When she had gone, he felt his way across the little room to his accustomed chair, and sat down. He was still shaking and he felt sick, sick and strange, as if he couldn't hear quite properly, nor see.

Vi, he thought. Oh Vi.

Disgusting woman, disgusting, prying, interfering woman who couldn't see a lovely thing right under her stupid nose. Mucking up something good and right, something
decent
. He'd have cried if he could, but he didn't seem able to do anything much just now, and there was a kind of mist in his mind, a black mist. Then a pain came, very sharp, in his left arm, and his hand went numb.
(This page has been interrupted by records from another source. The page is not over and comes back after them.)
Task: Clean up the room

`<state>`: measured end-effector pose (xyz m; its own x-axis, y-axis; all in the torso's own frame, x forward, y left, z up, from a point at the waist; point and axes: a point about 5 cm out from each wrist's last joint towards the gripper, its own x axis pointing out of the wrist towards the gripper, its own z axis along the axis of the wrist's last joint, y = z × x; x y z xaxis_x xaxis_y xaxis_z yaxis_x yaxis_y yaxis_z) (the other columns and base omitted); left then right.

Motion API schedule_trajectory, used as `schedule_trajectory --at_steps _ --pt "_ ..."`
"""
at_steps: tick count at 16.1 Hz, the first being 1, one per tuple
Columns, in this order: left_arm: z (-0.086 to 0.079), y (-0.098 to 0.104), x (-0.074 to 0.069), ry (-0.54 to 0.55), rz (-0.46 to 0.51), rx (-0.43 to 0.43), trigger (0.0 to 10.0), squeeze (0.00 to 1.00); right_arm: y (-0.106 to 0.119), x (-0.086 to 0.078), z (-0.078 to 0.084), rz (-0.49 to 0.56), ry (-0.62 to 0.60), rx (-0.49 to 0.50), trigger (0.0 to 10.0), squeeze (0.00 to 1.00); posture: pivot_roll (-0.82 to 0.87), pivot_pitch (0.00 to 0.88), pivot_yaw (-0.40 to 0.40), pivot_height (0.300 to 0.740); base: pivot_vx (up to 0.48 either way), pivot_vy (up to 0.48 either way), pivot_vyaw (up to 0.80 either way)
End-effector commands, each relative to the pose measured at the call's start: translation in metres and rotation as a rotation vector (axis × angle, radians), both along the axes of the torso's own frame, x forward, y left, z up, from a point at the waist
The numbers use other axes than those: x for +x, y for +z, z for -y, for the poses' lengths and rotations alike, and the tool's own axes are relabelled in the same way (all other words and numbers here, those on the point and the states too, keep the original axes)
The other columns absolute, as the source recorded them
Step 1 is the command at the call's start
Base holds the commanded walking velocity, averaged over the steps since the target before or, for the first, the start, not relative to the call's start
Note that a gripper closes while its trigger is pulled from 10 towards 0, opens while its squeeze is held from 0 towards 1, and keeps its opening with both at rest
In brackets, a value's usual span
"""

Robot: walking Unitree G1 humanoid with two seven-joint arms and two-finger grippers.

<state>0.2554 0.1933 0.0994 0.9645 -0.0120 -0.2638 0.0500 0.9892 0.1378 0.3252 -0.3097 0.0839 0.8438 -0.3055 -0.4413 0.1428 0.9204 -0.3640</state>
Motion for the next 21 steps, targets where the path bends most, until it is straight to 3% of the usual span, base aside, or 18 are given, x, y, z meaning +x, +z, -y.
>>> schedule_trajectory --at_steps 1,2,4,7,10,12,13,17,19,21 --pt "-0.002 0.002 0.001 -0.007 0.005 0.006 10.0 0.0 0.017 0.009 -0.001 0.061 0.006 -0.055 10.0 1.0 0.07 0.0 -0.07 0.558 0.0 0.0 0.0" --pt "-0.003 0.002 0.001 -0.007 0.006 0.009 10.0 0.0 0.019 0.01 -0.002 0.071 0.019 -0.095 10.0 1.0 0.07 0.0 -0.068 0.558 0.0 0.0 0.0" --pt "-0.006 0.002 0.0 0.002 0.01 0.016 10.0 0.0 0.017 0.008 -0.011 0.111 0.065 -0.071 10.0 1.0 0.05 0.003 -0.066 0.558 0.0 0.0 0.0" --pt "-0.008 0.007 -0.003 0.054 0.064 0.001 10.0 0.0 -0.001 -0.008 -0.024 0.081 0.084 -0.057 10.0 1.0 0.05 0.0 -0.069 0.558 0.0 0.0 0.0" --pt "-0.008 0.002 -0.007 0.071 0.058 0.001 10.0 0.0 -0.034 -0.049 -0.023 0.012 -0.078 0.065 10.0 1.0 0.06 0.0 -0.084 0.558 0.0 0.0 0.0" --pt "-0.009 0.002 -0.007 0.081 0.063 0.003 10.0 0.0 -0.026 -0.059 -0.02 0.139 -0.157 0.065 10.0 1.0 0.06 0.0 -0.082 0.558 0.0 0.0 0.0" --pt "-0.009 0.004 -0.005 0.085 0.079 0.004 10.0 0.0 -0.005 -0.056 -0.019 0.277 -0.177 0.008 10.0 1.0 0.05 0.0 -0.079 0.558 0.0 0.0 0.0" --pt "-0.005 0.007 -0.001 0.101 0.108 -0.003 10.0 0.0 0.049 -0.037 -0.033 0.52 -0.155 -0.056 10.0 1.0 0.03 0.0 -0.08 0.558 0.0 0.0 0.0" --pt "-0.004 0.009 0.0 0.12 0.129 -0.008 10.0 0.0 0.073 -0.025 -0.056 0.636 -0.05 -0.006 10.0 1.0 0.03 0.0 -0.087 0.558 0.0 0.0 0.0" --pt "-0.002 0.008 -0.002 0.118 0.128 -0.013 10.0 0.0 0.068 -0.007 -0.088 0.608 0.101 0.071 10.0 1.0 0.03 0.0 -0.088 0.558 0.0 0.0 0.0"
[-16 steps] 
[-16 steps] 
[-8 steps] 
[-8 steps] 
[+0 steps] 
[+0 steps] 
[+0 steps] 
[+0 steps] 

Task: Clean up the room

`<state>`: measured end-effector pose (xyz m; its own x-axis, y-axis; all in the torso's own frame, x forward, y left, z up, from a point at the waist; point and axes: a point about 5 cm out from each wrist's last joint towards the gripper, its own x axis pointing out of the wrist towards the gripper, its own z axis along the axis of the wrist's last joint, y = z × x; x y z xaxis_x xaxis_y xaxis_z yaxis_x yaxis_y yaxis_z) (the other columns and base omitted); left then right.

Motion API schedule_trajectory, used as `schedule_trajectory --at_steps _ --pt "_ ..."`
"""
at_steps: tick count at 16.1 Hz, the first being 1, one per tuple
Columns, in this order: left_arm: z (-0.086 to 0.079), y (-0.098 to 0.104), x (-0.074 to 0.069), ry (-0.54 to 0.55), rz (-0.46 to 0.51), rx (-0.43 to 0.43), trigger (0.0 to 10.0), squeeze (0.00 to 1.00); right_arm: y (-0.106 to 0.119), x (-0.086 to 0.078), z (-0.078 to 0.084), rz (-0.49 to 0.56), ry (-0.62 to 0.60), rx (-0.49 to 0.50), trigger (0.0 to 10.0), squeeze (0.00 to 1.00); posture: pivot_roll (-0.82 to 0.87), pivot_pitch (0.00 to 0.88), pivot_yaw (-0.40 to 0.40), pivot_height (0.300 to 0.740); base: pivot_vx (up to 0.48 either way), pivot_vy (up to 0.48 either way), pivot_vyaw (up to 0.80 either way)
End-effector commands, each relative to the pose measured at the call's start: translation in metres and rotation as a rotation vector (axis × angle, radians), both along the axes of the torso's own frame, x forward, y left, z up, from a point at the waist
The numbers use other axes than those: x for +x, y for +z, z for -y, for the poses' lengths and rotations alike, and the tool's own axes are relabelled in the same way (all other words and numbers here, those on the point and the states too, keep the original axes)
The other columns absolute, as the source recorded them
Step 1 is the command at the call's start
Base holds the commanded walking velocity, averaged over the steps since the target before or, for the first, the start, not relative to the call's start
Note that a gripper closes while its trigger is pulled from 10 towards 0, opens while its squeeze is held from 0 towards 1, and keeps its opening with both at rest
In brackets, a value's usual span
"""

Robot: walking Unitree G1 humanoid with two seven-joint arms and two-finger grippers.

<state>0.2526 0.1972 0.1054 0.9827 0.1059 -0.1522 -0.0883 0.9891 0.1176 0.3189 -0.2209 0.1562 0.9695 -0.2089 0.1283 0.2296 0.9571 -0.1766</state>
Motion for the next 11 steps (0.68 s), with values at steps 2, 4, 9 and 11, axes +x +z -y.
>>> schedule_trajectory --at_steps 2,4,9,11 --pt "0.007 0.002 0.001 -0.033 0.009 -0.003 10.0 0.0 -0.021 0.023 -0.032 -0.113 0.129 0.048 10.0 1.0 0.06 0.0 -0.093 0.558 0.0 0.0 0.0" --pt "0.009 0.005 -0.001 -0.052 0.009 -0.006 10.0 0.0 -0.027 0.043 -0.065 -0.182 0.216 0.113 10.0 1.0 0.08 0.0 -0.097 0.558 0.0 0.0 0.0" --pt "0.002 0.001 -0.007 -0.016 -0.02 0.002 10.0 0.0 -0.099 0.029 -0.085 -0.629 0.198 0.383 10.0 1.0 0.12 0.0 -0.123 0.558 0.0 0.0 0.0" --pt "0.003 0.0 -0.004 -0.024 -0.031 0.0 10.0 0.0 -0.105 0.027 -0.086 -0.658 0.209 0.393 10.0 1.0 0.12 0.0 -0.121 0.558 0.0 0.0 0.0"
Oh my God, Dan thought. Oh Vi.

Chapter Eight

‘I'M NOT SURE,'
Diana Taylor said slowly, ‘that I buy the woman-as-victim angle.' She had given up the table in her interviews with Gina and now sat opposite her, with her writing pad on her knee. ‘The thing is, victims get so greedy. They allow their needs to develop to such a pitch that they make bottomless demands on other people. They fall in love with themselves.'

Gina had her arms up with her hands locked behind her head.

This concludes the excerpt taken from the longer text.